Fast Trigonometric Transforms For Non-Equispaced Nodes

In many areas, computers are increasingly used. Thus, the need for fast algorithms in fundamental tasks is constantly growing. One of the most frequent problems are certainly transformations such as DFT (discrete fourier transform), DCT (discrete cosine transform), and DST (discrete sine transform). Fast algorithms have been known for a longer period of time now, however, they all come with the same restriction. The nodes have to be on an equispaced grid. Today, as a matter of fact, there is an increasing number of applications working with non-uniform sampling sets. To allow for this trend, we propose fast algorithms and provide an implementation.

We consider the index set $I_{a}^{b, d} := {k \in Z^{d} : a \leq_{c} k <_{c} b}$ for $a, b \in Z^{d}$ , where inequalities hold componentwise.

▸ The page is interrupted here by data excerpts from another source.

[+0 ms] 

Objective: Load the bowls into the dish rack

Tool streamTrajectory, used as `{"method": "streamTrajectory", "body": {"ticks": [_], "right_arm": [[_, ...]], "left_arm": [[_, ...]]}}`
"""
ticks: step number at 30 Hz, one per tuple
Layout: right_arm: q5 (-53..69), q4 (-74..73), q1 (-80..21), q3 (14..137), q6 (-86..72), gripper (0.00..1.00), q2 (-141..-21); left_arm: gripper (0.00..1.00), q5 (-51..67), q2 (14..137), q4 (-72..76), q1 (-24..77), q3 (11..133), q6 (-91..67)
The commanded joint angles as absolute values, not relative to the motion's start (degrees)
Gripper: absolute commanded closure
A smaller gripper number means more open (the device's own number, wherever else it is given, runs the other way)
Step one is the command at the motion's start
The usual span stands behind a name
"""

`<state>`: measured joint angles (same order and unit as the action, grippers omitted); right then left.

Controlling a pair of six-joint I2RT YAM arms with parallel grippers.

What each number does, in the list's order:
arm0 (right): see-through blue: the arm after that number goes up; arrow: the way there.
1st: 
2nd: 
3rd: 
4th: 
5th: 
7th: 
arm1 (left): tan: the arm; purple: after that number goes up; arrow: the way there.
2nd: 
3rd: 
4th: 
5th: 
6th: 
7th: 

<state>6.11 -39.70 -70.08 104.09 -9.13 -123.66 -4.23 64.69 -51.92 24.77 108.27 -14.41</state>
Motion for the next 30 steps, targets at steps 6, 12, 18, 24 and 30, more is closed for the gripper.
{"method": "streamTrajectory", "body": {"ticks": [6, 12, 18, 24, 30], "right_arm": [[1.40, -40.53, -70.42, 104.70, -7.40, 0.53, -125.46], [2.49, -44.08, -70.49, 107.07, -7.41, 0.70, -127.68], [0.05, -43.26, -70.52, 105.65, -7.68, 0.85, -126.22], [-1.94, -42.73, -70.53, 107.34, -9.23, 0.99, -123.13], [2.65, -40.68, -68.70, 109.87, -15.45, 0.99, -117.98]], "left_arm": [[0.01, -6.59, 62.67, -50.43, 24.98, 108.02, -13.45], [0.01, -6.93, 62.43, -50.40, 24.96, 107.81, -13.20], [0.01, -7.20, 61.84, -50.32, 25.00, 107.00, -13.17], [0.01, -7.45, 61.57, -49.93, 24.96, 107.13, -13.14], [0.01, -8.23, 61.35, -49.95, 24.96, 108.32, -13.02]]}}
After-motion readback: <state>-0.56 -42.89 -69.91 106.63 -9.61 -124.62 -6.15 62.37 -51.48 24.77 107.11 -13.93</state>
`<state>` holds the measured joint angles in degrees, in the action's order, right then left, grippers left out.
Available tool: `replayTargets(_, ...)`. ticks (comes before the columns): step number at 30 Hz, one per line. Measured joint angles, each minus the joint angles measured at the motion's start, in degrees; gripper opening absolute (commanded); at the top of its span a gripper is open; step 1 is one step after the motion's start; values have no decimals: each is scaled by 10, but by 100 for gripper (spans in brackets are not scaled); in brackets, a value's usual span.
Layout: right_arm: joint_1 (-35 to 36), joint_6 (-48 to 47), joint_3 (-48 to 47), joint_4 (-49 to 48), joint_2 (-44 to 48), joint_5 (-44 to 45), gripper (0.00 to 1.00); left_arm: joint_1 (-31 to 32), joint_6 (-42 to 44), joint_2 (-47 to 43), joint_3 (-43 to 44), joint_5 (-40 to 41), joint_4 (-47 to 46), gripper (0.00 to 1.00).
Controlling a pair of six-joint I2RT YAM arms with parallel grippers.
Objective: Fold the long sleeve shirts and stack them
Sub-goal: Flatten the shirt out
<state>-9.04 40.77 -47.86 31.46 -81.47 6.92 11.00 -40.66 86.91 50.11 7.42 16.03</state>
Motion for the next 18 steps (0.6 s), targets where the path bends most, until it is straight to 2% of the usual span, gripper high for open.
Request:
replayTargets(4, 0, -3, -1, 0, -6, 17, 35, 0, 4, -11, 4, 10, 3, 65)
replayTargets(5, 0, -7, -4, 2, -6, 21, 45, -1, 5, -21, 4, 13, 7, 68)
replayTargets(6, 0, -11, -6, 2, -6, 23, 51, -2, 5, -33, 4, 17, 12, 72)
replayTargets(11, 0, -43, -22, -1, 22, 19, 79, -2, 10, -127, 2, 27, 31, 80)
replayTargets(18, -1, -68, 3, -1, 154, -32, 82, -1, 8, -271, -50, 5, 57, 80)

Furthermore, let the pointwise product of two vectors $v = k ⊙ x$ be $v := (k_{0} x_{0}, k_{1} x_{1}, \dots, k_{d - 1} x_{d - 1})^{⊤}$ . We define the cosine and sine of a vector $v \in R^{d}$ as the tensorproduct of its components, i.e., $\cos (v) := \cos (v_{0}) \cos (v_{1}) \dots \cos (v_{d - 1})$ and $\sin (v) := \sin (v_{0}) \sin (v_{1}) \dots \sin (v_{d - 1})$ , respectively.
Let $x_{j} \in [0, \frac{1}{2}]^{d}$ , $(j = 0, . . ., M - 1)$ , ${\hat{f}}_{k}^{C} \in R$ , $(k \in I_{0}^{N, d})$ , and ${\hat{f}}_{k}^{S} \in R$ , $(k \in I_{1}^{N, d})$ . Then the $d$ -variate NDCT and NDST are defined as $f_{j}^{C} := f^{C} (x_{j}) = \sum_{k \in I_{0}^{N, d}} {\hat{f}}_{k}^{C} \cos (2 π (k ⊙ x_{j}))$ and $f_{j}^{S} := f^{S} (x_{j}) = \sum_{k \in I_{1}^{N, d}} {\hat{f}}_{k}^{S} \sin (2 π (k ⊙ x_{j}))$ respectively.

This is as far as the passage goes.